Almost everyone has intrusive thoughts, but people respond to them in different ways. The key difference between people who do not struggle with their intrusive thoughts and those who do is not that the former do not have them, though they may experience them less frequently or intensely, but that they are able to dismiss upsetting, unwanted thoughts as meaningless. Those who struggle with obsessive thoughts tend to attach great significance to the thoughts and conclude that they really do believe or feel those things or really will commit those acts. They begin to build a narrative around the thoughts, with implications about their own character, behavior, and future actions.
The most important thing to understand about intrusive thoughts is that just having a certain thought or image does not mean it is true.
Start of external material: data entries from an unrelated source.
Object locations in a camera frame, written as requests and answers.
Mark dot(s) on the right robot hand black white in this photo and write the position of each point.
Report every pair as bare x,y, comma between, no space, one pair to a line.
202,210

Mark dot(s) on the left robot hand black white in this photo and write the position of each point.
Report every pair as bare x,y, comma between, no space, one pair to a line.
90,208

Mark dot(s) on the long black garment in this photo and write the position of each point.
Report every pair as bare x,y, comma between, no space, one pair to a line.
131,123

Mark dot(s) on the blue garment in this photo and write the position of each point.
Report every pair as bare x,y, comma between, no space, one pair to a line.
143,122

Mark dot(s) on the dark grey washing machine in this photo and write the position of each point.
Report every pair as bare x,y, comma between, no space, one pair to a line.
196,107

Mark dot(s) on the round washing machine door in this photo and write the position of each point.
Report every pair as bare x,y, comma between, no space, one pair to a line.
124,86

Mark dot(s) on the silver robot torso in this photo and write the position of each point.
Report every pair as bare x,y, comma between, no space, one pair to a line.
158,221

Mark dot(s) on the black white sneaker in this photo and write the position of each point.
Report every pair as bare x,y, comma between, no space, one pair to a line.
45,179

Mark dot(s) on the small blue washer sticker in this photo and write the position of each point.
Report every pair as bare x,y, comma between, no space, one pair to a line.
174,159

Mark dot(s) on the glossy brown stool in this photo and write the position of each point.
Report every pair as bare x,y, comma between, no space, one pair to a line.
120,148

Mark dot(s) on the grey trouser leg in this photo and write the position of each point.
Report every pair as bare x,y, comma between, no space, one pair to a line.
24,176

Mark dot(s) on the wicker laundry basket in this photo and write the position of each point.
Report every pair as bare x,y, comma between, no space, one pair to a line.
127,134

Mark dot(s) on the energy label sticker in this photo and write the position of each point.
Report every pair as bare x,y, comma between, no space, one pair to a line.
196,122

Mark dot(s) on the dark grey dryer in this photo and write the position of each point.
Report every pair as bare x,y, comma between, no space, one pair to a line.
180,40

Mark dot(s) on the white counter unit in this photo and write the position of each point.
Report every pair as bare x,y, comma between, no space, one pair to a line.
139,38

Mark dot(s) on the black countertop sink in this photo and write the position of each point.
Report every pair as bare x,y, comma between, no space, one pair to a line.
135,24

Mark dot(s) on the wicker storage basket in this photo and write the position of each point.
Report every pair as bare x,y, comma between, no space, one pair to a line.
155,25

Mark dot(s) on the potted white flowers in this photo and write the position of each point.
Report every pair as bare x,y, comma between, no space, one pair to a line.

Having an intrusive thought about an unacceptable violent or sexual action doesn’t mean you actually want to or will commit the act. If you are religious, having a distressing blasphemous thought doesn’t mean you truly believe it. Experiencing recurrent anxious thoughts about a future event does not mean that those fears are well-founded or that the bad outcome is likely to occur.
Steven Phillipson, Ph.D., is a true expert in the field. He reminds his patients that they are not “mentally ill.” Instead, they simply have an anxiety disorder. He also prefers to call intrusive thoughts “creative associations.” This attitude encourages patients to embrace their experience of these common, if sometimes disturbing, thoughts.